Extracted records:
= = = =

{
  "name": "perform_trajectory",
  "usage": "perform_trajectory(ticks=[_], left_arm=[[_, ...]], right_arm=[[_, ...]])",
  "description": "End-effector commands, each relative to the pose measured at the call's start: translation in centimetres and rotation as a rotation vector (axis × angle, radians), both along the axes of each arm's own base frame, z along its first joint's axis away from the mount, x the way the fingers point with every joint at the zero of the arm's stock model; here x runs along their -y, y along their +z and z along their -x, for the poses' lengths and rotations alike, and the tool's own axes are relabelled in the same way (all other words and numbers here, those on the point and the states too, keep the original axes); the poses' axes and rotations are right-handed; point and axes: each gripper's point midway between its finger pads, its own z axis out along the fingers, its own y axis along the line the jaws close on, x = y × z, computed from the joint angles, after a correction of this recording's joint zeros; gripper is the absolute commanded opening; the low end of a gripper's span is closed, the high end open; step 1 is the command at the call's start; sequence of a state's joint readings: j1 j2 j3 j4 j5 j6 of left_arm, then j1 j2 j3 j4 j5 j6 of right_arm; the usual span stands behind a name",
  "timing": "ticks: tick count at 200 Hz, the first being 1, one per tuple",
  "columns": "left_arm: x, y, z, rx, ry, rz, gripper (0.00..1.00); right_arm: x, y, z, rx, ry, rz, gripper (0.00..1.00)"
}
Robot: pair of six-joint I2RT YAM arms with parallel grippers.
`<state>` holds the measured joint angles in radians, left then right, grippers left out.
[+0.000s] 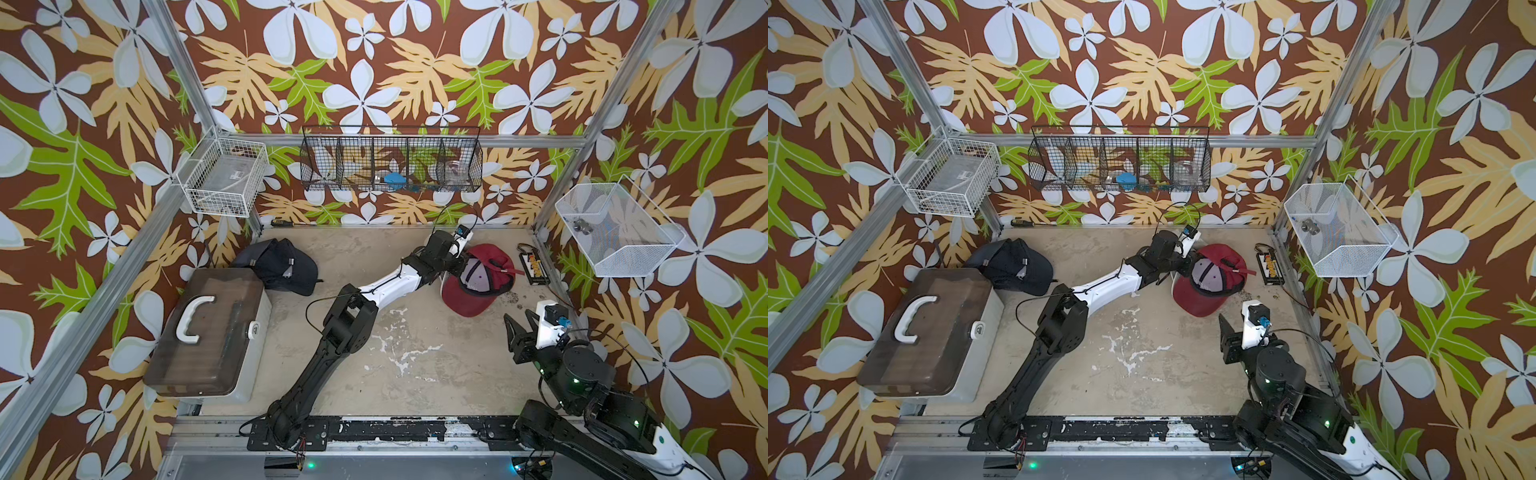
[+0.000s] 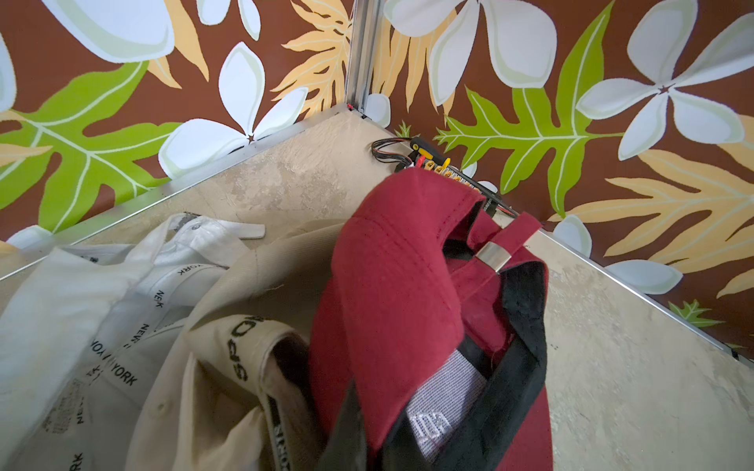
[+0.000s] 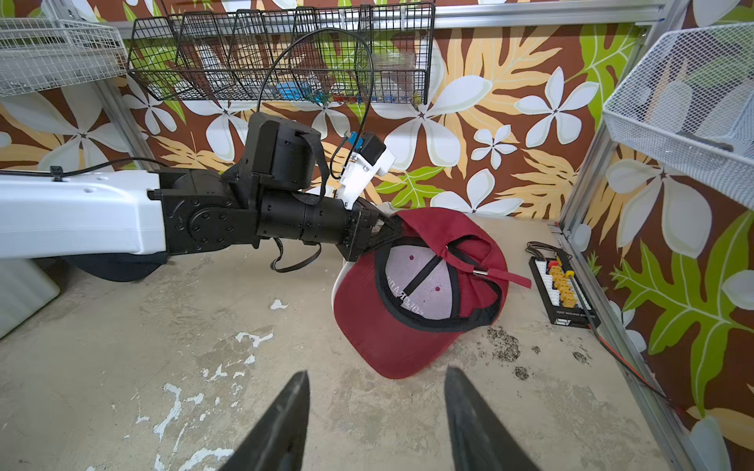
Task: Open the adjustable buckle of the baseball cap
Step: Pick up the baseball cap.
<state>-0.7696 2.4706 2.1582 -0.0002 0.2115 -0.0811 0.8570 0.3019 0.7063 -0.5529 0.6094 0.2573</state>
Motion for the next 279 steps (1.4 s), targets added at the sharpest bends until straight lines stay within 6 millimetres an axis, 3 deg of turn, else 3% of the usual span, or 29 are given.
perform_trajectory(ticks=[1,56,107,170,279], left_arm=[[0.1,2.5,0.4,0.029,-0.009,0.038,0.01],[-0.7,5.7,1.3,0.055,0.006,0.055,0.0],[-2.8,9.0,2.5,0.084,0.04,0.054,0.0],[-7.1,13.0,4.7,0.131,0.112,0.02,0.0],[-15.1,19.6,10.1,0.185,0.226,0.044,0.0]], right_arm=[[0.0,0.4,-0.1,0.016,-0.005,-0.015,0.55],[0.2,0.5,-0.1,0.017,-0.012,-0.016,0.55],[0.4,0.5,0.0,0.02,-0.02,-0.021,0.55],[0.6,0.6,0.0,0.023,-0.027,-0.026,0.55],[0.6,0.5,-0.1,0.017,-0.036,-0.021,0.56]])
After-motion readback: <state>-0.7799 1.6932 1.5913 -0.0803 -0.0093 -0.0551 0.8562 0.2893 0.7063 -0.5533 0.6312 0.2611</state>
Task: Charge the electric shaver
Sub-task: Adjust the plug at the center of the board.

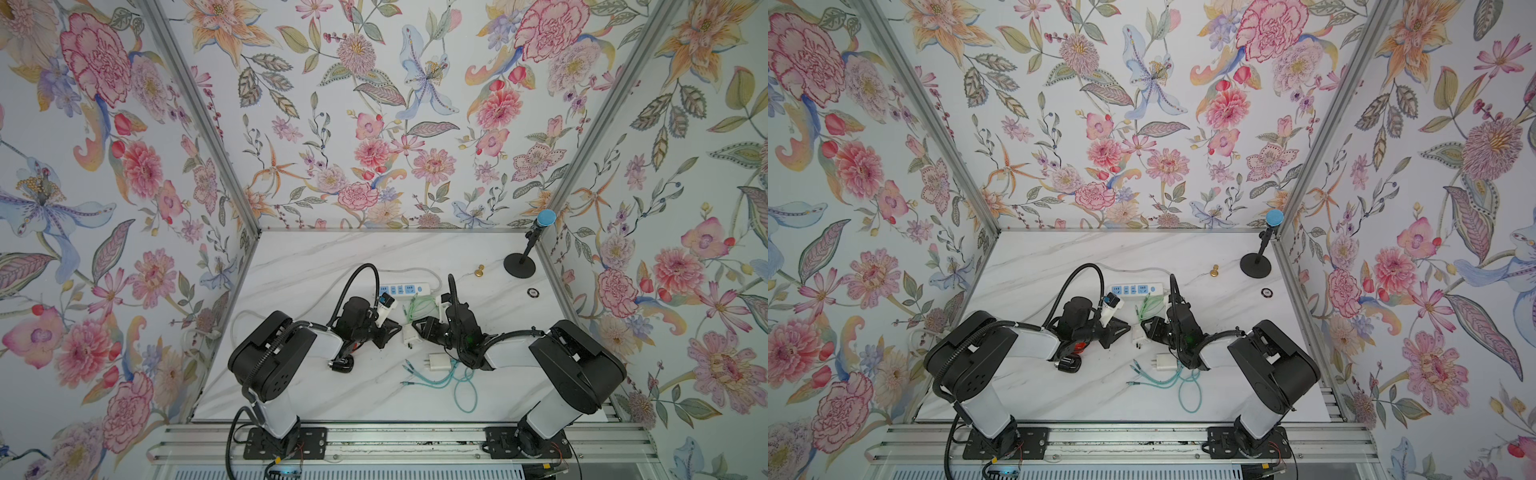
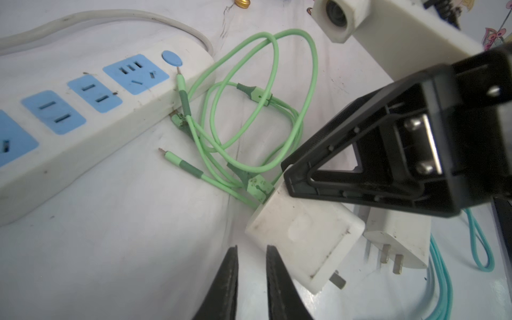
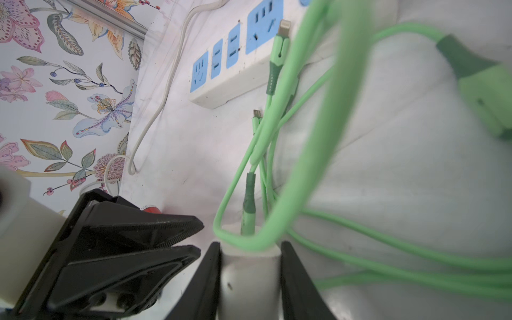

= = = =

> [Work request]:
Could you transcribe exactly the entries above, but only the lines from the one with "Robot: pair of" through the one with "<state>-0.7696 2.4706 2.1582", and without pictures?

> [Worked solution]:
Robot: pair of six-joint I2RT YAM arms with parallel grippers.
`<state>` holds the measured joint angles in radians, left then right, grippers left out.
[+0.000s] 
[+0.000s] 
[+0.000s] 
Task: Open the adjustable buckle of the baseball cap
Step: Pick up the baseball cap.
<state>-0.7696 2.4706 2.1582 -0.0002 0.2115 -0.0811 0.8570 0.3019 0.7063 -0.5529 0.6094 0.2573</state>

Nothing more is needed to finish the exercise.